Additionally to if anyone has dealt with any of these guys, does anyone know if Samsung will honor the one year warranty since I doubt these guys are an authorized dealer considering they are probably selling well below Samsung's suggested bottom dollar? Both East Coast TVs and Nice Electronics have the set priced $1350 less than Amazon.


----------



## jimmie57 (Jun 26, 2010)

hornmdt1 said:


> Additionally to if anyone has dealt with any of these guys, does anyone know if Samsung will honor the one year warranty since I doubt these guys are an authorized dealer considering they are probably selling well below Samsung's suggested bottom dollar? Both East Coast TVs and Nice Electronics have the set priced $1350 less than Amazon.


If they do not show that they are an authorized dealer I would not buy from them.
In 2009 we bought a $3,240 Mitsubishi 52" flat screen from a place in Washington ? called One Call and got it delivered for $2,033. They were an authorized dealer for all brands that they sell. There is another place called Vanns in Colorado ? that we have also bought from.
Lots of places will sell it to you cheaper if you call them rather than just comparing prices online.
Good luck.


----------



## satcrazy (Mar 16, 2011)

You will read- Samsung will honor warranty, Samsung will not honor warranty, etc.....

When I bought my flat screen, this point was brought up at AVS forum, so I went directly to Panasonic's web site, and it specifically stated that Panasonic would only honor from authorized dealers.

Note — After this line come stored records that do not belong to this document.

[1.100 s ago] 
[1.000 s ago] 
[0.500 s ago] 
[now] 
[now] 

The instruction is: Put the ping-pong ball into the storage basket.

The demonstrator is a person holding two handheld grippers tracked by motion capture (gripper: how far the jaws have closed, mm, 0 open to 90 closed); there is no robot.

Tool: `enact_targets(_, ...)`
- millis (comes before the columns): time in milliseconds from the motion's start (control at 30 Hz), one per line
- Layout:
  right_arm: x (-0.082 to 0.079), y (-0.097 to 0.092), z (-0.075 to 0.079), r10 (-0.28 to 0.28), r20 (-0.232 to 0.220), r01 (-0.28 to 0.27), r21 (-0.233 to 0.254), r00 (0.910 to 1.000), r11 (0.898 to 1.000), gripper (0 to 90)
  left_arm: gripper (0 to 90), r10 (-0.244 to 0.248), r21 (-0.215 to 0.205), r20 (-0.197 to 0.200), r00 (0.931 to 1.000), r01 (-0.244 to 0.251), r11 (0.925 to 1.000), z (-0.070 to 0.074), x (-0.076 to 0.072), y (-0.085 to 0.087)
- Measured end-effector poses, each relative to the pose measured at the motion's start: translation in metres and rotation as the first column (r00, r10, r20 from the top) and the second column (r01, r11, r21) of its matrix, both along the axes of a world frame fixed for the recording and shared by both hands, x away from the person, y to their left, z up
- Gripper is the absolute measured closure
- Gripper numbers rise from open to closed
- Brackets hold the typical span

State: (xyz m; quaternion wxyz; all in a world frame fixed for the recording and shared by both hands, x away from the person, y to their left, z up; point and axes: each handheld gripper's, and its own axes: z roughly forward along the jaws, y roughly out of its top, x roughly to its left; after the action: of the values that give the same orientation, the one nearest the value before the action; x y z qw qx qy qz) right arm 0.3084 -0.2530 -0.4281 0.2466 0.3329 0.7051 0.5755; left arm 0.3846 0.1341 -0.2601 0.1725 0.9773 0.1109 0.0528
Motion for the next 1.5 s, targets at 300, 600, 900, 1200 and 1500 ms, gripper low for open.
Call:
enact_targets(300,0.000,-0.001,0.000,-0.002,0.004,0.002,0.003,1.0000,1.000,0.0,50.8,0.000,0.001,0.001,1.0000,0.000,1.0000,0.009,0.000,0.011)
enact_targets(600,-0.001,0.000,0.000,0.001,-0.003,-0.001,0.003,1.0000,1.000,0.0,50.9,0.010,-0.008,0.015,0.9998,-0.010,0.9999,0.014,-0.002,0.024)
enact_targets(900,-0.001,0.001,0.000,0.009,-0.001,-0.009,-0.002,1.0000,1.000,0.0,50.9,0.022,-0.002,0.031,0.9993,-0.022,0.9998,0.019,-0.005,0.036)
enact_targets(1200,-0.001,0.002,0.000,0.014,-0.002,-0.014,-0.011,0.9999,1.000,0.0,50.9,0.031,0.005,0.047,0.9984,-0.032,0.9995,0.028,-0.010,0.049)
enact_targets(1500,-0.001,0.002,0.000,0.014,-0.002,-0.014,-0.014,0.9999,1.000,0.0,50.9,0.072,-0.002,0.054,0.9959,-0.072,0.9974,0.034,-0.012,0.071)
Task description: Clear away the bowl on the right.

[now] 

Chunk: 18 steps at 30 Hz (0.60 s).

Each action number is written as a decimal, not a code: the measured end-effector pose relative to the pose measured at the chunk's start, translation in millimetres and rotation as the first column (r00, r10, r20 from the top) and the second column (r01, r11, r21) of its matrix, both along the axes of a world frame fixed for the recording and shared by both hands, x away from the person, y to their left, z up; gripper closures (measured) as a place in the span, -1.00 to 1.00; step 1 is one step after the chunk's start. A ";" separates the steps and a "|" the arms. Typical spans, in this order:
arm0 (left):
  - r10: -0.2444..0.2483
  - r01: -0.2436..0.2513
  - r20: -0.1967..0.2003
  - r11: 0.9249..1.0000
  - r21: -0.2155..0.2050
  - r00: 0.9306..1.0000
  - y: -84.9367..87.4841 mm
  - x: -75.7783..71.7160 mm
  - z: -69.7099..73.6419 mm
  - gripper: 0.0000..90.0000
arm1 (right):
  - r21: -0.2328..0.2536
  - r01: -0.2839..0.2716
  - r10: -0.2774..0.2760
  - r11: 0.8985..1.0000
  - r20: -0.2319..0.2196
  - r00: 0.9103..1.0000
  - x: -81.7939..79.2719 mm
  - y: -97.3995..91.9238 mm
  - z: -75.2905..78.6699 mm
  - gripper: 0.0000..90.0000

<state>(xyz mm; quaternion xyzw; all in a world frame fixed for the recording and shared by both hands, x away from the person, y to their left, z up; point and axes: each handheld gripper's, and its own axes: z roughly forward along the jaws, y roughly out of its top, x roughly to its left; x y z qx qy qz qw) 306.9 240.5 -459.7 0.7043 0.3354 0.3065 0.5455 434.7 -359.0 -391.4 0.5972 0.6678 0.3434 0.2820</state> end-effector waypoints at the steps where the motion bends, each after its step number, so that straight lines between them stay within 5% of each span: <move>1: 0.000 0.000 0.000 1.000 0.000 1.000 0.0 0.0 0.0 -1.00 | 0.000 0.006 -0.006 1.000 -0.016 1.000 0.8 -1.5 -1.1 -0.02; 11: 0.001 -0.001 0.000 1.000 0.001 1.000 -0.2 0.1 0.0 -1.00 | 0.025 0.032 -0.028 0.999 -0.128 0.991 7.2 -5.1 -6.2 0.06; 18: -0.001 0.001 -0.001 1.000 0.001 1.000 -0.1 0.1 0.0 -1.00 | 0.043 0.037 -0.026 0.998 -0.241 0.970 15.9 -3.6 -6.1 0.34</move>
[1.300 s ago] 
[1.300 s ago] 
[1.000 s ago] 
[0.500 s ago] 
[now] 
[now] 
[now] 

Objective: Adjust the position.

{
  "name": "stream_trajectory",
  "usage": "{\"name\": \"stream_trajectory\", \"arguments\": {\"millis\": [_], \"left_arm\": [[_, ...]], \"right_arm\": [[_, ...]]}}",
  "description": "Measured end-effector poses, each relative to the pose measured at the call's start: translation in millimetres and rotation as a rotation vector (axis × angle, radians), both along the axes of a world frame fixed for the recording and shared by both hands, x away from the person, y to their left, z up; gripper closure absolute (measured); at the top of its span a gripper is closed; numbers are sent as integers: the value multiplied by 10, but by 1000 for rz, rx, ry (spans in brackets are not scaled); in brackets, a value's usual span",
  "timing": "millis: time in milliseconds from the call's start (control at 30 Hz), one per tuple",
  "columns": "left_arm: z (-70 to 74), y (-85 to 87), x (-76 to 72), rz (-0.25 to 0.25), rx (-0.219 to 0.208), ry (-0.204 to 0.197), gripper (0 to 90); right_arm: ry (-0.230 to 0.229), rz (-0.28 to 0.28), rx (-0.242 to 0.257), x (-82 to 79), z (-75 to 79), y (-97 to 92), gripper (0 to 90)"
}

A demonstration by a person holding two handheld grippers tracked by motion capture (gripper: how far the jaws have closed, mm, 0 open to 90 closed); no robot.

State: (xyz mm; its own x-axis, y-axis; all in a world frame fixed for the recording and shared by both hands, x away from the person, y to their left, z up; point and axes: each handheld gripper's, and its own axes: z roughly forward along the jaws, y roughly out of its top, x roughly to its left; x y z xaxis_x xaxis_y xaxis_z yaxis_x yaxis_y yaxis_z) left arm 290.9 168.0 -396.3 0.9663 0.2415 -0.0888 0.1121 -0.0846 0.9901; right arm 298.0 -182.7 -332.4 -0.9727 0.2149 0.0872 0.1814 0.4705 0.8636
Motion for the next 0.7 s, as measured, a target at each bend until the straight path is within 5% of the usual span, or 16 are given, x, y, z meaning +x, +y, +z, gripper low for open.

Some people on AVS said they got their warranty honored anyway, even though the purchase was not from a authorized dealer. I think they were lucky.

If Panasonic wanted to, at anytime, they could say "you didn't buy from our list".[ Warranty work requires a receipt from point of purchase e-mailed to them for verification] Sorry for your bad luck.....

Whatever you save could cost you that much or more in repair costs. [ without warranty]

If you roll the dice, this is a possibility.

I bought from Amazon, and needed warranty work during the first year.

Glad I did.


----------